Before we get into the nitty gritty stuff, let’s start by explaining what boot insulation is.
Boot insulation is an inner lining that is designed to keep your feet warm in cold conditions.
It’s not to be confused with things like waterproof membranes, Thermaplush, or moisture-wicking. I’ll touch more on those soon.
Additionally, when we’re talking about boot insulation in this article we’re not going to refer to dielectric boots. These boots are also known as insulating boots.
But they offer a different type of insulation. These boots offer you electrical protection to prevent electric current from being grounded. So that’s a different topic.
Back to the main topic. The insulation predominantly comes in variations of two types:
- Shearling insulation
- Synthetic insulation
Shearling is a fleece, just like what is used inside some Trapper hats or winter jackets.
Thinsulate is the most common synthetic brand.
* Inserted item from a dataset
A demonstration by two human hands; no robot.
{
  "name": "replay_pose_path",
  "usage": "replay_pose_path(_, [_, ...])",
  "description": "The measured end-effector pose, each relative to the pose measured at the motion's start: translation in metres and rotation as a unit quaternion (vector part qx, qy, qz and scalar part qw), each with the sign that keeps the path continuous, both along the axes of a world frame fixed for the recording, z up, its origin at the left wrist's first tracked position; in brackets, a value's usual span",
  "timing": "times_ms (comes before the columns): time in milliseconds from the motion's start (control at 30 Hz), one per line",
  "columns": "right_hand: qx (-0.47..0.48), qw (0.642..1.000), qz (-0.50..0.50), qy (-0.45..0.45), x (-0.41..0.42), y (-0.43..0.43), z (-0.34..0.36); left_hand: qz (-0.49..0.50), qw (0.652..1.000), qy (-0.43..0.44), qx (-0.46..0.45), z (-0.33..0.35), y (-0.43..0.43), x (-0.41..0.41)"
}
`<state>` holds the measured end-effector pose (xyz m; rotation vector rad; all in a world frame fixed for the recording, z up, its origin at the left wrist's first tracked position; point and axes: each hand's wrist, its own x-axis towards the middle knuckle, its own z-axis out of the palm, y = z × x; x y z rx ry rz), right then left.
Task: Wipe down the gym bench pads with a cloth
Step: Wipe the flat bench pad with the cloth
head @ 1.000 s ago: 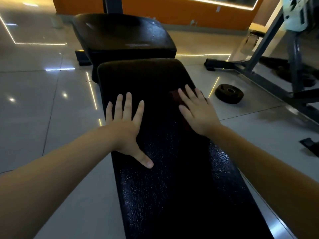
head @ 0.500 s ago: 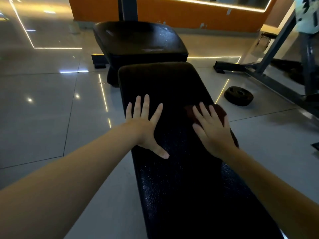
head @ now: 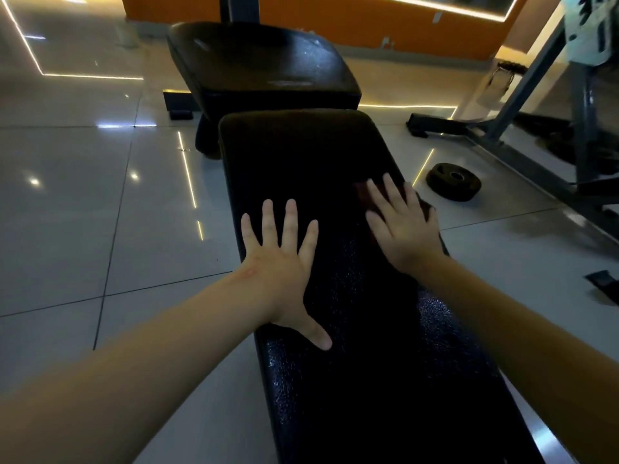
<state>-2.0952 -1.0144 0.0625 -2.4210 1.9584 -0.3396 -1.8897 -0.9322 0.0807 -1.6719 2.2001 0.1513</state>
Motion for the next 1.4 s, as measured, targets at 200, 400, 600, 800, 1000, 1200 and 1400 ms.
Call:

But there are many others. Such as Opti-Warm, Primaloft, Heatseeker, and Zylex, to name a few.
The synthetic materials work using microfibers to trap warm air molecules (of which the warmth is generated by the heat of the feet).
The insulation is designed to hinder external cold from entering the boot, and likewise, prevent the warm trapped air from leaving. Thus, keeping a snug blanket of warm air wrapped around the feet.
When/Why Would We Need Insulated Boots?
Some of you might think this is a silly question. You’re probably thinking, ‘Derr, we need them in cold or snowy conditions.’ Obvious, right?
Well, what about those who suffer from sweaty feet? The insulation could be a problem for them.
The thing about sweating is that it’s designed to cool you down. The body gets hot, so creates water particles that rest on the skin, trapped in the fine hair, which cools the skin.
This could cause a catch-22 situation if you’re trying to keep your feet warm in cold conditions.
You wear the correct footwear to warm the feet, then the feet sweat, which cools them, so you eventually end up with cold feet. This could lead to illnesses.
Another potential downfall for sweaty feet sufferers is in deep snow. Although cold, when snow buries the body, it acts as insulation.
In fact, this is used as a survival technique in the wilderness. So, when walking through deep snow with insulated boots, you’re actually getting extra insulation from the snow.
Work boots with waterproof membranes can also cause sweaty feet. Which is why both moisture-wicking technology and moisture-wicking socks can be very important to keeping that out.
But don’t worry, if you do suffer from sweaty feet, we have some useful information to help you here: How to stop your feet from sweating in work boots.
The importance of keeping your feet warm
The parts of our body where most of the body heat escapes are the head and the feet. That’s why, in this instance, it’s important to keep our feet warm when working outside in cold conditions.
The soles of our feet contain more nerve endings per unit area than any other part of the body.
That’s why some medical practitioners, particularly in Chinese medicine, use our feet to heal certain organs and ailments in us, because of direct links between those areas and the pressure points and nerve endings in the feet.
Statistics show that 75% of American adults suffer from foot problems at some point in their lives.
When working in cold conditions without protecting our feet, the best-case scenario is that we’ll get cold feet, which will be uncomfortable, probably make us miserable, and make working difficult.
The worst-case scenario is getting frostbite.
Frostbite can occur in many scenarios. From the simplest of things like skin contact on cold metal, or the same with ice packs. It also occurs when the skin is exposed to cold water or cold temperatures.
Frostbite freezes the water inside your skin, which damages cells and soft tissues. The first place on your feet it will affect is the toes.
Some of the symptoms, but are not exclusive to frostbite, include:
- Pain when rewarming the affected area.
- Painful pins and needles
- Hardened skin in the affected area
- Waxy or pale skin (in more severe cases)
- Scabs or blisters
- Loss of coordination
The sneaky thing about frostbite is that it usually numbs the skin first, so you might not notice the other symptoms until it’s too late.
However, not everywhere in the world is cold enough to cause a high risk of frostbite. Protection might still be needed though. But not necessarily all year round.
Some American states stay cold all year round. Like Vermont, Montana, Wyoming, and Maine. So boot insulation would definitely be on the agenda in these places.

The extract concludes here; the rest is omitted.